Teleconverse
is a sound processing technology providing enhanced
spatial cueing for the audio component of a teleconferencing system.
The potential benefits of this technology for teleconferencing applications
are improved speech intelligibility, increased spatial awareness, and
more effective segregation of simultaneous spoken messages.
The research question we address is, "How useful is spatial sound
cueing for teleconferencing applications?"
The objective of this project is to effectively deploy an audio signal
processing technology that controls the apparent direction and
distance of a virtual sound source positioned at close range
(within 1 meter of the listener's head), and to determine the benefits of
these close range spatial sound cues in typical teleconferencing applications.

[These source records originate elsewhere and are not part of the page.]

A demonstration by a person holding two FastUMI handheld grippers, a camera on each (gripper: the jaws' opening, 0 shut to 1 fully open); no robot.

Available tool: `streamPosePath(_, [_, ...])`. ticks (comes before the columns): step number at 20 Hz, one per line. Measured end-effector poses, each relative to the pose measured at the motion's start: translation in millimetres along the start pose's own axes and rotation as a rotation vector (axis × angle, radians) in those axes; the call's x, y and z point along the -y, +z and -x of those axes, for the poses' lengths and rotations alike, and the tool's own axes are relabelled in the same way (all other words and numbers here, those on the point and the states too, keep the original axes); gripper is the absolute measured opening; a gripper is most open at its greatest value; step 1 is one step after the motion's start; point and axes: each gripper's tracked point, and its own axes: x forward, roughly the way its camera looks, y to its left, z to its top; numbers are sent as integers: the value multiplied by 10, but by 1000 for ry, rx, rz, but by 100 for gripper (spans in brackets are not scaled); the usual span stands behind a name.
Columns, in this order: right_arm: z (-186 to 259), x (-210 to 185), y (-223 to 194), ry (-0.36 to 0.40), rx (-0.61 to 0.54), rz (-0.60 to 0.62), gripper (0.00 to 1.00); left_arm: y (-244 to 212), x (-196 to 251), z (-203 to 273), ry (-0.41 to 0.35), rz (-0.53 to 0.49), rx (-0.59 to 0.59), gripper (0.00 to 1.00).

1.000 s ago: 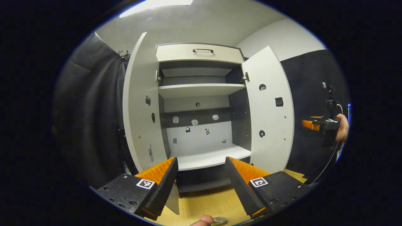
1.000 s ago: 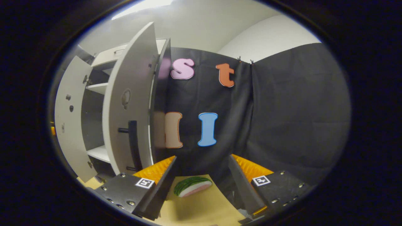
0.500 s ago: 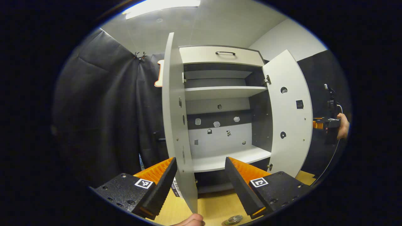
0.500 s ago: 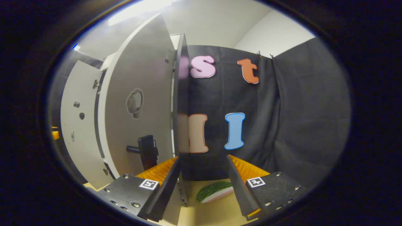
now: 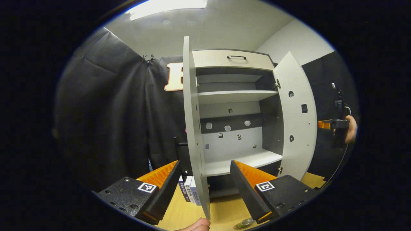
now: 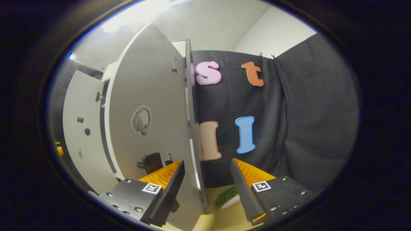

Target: Grasp the bottle in the cabinet with the left hand and place it on the coaster, then close the right door with the right hand and the left door with the left hand.

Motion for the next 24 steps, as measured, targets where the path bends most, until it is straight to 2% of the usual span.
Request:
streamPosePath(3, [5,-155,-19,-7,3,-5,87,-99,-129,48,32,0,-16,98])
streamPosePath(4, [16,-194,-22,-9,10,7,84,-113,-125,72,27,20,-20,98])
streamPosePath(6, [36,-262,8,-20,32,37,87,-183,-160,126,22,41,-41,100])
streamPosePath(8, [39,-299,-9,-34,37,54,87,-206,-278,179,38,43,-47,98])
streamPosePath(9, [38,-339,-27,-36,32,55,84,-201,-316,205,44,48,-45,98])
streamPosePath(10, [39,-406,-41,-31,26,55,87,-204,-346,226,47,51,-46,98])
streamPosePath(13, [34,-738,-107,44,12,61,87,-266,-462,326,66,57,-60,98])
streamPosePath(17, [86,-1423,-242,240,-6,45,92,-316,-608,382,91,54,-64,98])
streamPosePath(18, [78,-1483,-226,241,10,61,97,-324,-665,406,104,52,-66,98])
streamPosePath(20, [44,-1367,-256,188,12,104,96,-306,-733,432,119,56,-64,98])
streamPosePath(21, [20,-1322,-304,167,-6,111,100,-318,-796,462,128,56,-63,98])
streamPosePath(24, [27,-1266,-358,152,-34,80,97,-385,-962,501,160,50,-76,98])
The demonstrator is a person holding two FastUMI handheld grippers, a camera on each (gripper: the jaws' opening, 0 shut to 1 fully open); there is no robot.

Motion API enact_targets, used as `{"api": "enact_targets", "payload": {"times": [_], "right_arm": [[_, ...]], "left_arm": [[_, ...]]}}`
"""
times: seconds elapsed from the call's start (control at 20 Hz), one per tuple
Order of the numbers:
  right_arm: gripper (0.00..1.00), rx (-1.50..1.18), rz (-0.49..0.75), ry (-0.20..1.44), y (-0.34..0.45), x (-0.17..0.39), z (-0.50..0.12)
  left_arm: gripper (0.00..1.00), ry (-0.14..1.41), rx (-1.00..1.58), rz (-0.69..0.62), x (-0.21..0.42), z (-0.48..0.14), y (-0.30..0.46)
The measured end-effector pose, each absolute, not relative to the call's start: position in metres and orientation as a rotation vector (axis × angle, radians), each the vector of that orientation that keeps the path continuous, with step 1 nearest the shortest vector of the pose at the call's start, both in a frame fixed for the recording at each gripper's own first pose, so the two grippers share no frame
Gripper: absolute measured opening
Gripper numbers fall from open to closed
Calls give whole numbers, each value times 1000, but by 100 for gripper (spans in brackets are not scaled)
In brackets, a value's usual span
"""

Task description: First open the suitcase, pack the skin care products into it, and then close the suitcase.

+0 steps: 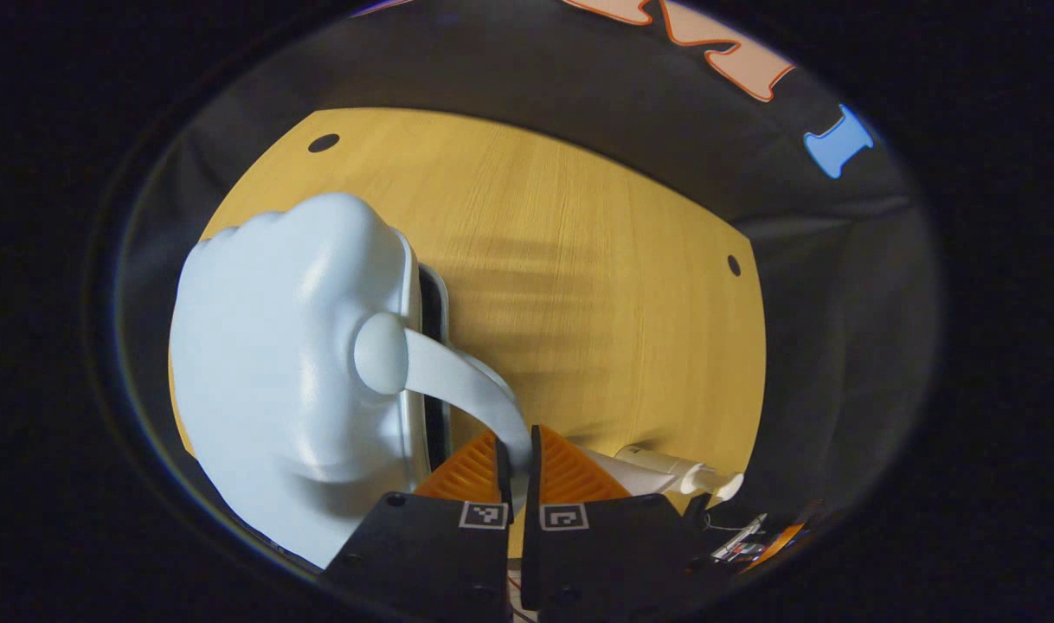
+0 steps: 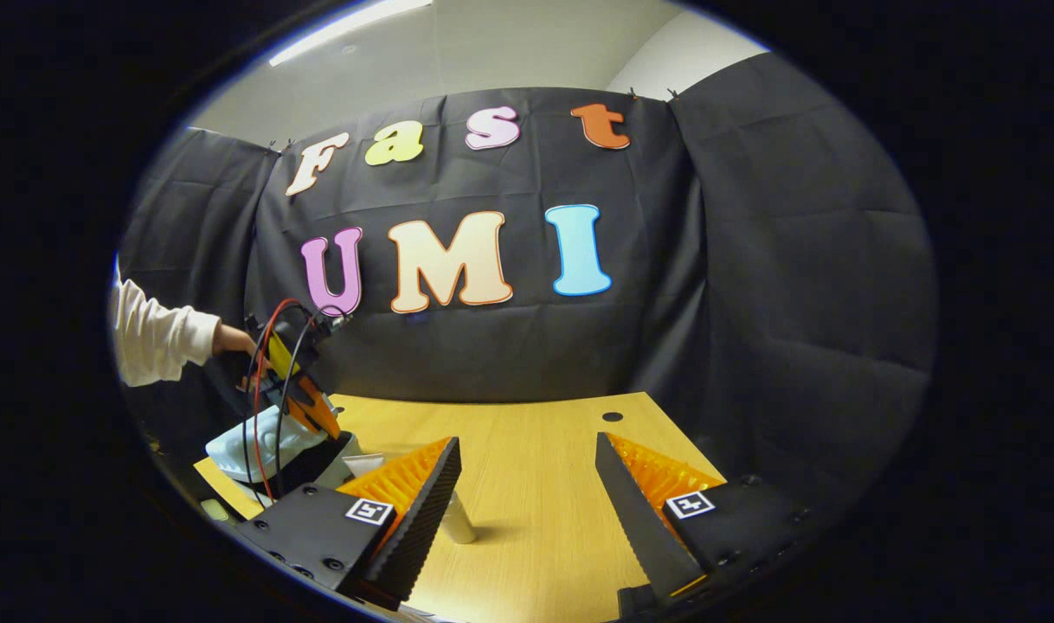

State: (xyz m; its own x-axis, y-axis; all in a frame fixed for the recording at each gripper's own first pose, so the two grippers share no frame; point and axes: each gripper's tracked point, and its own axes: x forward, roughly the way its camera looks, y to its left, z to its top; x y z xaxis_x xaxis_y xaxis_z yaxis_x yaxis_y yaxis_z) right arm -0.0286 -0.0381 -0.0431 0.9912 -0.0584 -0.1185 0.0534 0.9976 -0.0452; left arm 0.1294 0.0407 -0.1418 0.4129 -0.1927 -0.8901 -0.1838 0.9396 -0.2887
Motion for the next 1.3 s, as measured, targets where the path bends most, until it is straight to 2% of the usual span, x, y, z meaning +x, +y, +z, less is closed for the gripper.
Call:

By combining a 3D model of the receiver with a 3D model of the source and its
interaction with its local environment, a
very realistic simulation of sound transmission can be achieved. For
example, to simulate the sound of someone whispering in the listener's ear,
both the way in which sound at close range is collected by the listener's ear,
and the way in which sound is emitted from the whisperer's nearby mouth, must
be simulated. Furthermore, the indirect sound arriving from nearby objects,
such as the desktop between source and receiver, provide additional
auditory information for the listener that can serve to externalize the spatial image
of the talker's voice.
The rationale for incorporating such computationally-intensive sound
processing into an audio teleconferencing solution is that the meaningful
variations in the sound field that naturally occur when people confer in
a physically shared space should be made available to users of a system
employing the rendering of virtual acoustical objects and events.
The teleconferencing system should also augment the natural cues typically
available to conference participants by capitalizing upon perceptual
capacities not typically available during a face to face conference,
so that the user of the teleconferencing system can enjoy advantages
that might be difficult to realize in the live situation.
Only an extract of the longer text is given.